::: Recorded information :::

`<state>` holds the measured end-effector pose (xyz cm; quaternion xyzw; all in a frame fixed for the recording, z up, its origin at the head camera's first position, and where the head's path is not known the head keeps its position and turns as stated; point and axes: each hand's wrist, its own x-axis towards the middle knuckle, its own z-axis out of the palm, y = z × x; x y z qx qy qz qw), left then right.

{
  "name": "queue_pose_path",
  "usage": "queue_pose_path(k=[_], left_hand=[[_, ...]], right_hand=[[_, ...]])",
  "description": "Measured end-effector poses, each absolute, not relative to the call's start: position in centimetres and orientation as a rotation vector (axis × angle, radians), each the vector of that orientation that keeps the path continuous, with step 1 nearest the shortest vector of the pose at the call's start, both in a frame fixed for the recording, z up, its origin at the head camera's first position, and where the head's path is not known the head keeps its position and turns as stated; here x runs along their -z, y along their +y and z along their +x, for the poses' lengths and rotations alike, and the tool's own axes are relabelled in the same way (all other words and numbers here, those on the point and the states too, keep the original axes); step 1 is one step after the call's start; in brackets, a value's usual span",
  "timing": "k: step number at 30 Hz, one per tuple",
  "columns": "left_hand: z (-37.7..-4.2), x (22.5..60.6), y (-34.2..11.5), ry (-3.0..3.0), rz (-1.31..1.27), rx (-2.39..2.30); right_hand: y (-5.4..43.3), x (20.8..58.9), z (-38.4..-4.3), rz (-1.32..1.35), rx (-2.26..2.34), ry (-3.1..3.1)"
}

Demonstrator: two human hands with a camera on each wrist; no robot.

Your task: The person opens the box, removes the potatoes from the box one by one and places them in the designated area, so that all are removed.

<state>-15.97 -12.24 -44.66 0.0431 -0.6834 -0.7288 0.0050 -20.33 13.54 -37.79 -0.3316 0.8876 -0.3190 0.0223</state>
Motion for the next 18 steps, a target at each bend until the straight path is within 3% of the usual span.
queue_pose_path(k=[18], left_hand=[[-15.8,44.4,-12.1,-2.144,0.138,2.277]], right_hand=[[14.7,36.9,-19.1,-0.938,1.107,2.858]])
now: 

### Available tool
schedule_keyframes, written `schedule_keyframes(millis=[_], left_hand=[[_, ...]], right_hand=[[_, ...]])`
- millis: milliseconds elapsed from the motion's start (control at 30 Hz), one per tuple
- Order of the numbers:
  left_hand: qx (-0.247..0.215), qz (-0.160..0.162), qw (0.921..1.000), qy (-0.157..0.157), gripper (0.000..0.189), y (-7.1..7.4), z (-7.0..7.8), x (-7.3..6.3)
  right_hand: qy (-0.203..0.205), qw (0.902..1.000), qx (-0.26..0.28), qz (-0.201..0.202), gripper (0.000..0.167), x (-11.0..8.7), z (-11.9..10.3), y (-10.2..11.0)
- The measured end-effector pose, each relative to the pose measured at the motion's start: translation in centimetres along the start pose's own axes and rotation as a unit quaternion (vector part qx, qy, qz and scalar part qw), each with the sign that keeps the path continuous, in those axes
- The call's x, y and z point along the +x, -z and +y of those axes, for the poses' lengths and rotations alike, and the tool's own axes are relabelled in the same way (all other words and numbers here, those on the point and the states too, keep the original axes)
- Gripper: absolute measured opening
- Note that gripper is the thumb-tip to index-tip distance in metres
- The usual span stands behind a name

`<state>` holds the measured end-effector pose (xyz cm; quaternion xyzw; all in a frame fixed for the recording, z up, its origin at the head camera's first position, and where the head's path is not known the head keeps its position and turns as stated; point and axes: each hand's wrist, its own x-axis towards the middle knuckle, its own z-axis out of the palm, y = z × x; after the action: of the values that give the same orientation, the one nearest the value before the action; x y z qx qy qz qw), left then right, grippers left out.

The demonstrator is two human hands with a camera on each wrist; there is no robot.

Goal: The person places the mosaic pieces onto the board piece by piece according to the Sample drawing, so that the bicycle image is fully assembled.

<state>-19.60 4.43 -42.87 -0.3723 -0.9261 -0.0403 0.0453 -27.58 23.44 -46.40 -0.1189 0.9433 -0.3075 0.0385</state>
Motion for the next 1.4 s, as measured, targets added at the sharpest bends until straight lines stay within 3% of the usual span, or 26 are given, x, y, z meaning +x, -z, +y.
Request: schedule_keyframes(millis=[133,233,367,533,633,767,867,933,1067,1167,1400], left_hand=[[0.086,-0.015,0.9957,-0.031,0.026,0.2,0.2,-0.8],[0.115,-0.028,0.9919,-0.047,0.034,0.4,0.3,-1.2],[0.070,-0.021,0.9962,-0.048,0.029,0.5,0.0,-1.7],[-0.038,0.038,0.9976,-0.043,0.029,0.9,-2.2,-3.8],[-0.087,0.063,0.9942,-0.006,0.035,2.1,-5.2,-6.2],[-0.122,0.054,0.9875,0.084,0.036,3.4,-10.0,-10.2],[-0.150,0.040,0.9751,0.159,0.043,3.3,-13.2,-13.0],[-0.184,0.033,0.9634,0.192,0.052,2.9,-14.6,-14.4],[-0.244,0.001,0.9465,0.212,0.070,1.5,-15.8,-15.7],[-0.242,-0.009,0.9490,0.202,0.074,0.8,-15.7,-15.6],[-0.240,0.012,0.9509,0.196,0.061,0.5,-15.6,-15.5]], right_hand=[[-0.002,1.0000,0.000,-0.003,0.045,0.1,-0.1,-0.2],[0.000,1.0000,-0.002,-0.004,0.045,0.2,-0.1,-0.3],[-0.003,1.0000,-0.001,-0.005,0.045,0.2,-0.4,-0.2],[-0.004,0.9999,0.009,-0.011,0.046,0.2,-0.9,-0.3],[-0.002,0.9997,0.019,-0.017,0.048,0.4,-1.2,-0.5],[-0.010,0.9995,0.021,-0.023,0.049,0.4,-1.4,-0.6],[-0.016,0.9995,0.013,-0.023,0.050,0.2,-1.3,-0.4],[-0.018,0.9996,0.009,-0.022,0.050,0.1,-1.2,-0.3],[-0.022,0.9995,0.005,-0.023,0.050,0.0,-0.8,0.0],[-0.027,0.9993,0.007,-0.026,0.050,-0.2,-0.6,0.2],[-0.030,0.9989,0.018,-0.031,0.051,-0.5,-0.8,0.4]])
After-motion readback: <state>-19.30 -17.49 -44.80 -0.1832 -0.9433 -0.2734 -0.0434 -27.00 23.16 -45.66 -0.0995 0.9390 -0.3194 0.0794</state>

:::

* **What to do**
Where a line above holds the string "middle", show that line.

* **Answer area**
`<state>` holds the measured end-effector pose (xyz cm; quaternion xyzw; all in a frame fixed for the recording, z up, its origin at the head camera's first position, and where the head's path is not known the head keeps its position and turns as stated; point and axes: each hand's wrist, its own x-axis towards the middle knuckle, its own z-axis out of the palm, y = z × x; x y z qx qy qz qw), left then right.
`<state>` holds the measured end-effector pose (xyz cm; quaternion xyzw; all in a frame fixed for the recording, z up, its origin at the head camera's first position, and where the head's path is not known the head keeps its position and turns as stated; point and axes: each hand's wrist, its own x-axis towards the middle knuckle, its own z-axis out of the palm, y = z × x; after the action: of the values that give the same orientation, the one nearest the value before the action; x y z qx qy qz qw), left then right, grippers left out.

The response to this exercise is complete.